- [WORK TASK]
Read through the listing and copy every line that contains the word "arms".

Start of RECORDED DATA

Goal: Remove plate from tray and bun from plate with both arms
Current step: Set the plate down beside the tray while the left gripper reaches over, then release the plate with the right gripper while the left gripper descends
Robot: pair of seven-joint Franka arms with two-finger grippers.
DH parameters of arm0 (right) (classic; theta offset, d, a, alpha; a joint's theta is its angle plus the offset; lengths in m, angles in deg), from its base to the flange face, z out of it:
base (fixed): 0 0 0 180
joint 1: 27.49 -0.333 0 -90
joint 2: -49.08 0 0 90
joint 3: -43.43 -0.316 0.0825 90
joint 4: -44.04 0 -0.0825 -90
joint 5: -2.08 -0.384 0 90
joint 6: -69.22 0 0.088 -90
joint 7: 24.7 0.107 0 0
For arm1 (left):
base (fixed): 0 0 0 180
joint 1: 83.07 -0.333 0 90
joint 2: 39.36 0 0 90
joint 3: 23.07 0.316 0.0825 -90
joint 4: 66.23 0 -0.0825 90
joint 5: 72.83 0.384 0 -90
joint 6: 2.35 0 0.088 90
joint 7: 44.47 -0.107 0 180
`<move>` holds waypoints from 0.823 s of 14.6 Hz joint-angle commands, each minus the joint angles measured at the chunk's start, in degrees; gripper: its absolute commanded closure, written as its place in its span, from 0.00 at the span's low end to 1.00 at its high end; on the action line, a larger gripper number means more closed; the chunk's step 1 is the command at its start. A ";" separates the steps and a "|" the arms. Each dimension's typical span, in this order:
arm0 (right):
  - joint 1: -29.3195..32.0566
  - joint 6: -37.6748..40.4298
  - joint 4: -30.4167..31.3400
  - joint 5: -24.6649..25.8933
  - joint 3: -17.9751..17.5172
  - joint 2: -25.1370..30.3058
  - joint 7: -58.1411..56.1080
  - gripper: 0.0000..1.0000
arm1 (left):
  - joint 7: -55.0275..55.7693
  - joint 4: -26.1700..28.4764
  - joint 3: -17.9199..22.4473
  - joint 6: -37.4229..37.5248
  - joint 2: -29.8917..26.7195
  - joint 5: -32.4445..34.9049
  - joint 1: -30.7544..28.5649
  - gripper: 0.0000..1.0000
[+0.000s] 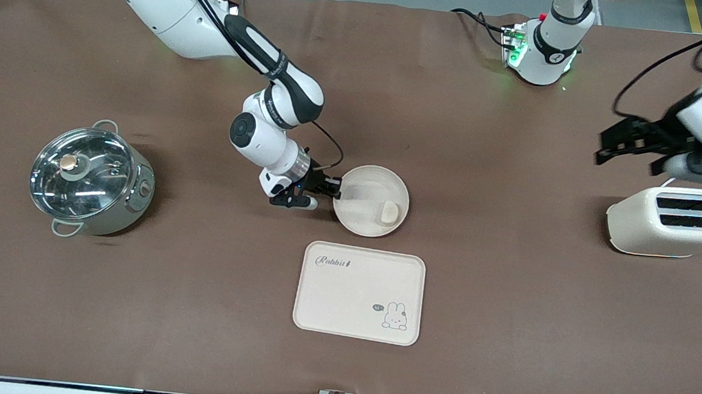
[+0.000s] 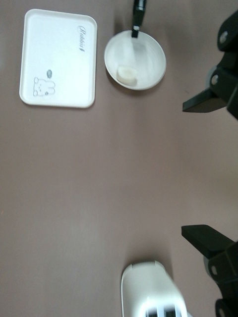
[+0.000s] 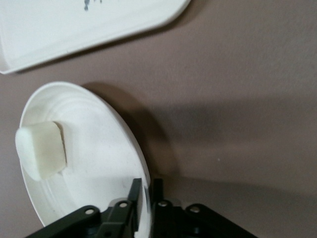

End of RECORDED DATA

- [EXERCISE RESULT]
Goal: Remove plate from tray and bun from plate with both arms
Robot: pair of seven-joint Franka arms with two-finger grippers.
`<move>` holds waypoints from 0.823 s of 14.6 Hz joint-angle commands, each minus the joint angles measured at the chunk's start, in degrees; gripper: its absolute commanded closure, written as its place in its span, from 0.00 at the span's low end to 1.00 at its high end; on the action line, a larger gripper number means more closed; the chunk's step 1 is the command at its start. A ";" separates the steps and a "|" the arms. Each dimension's typical span, in this order:

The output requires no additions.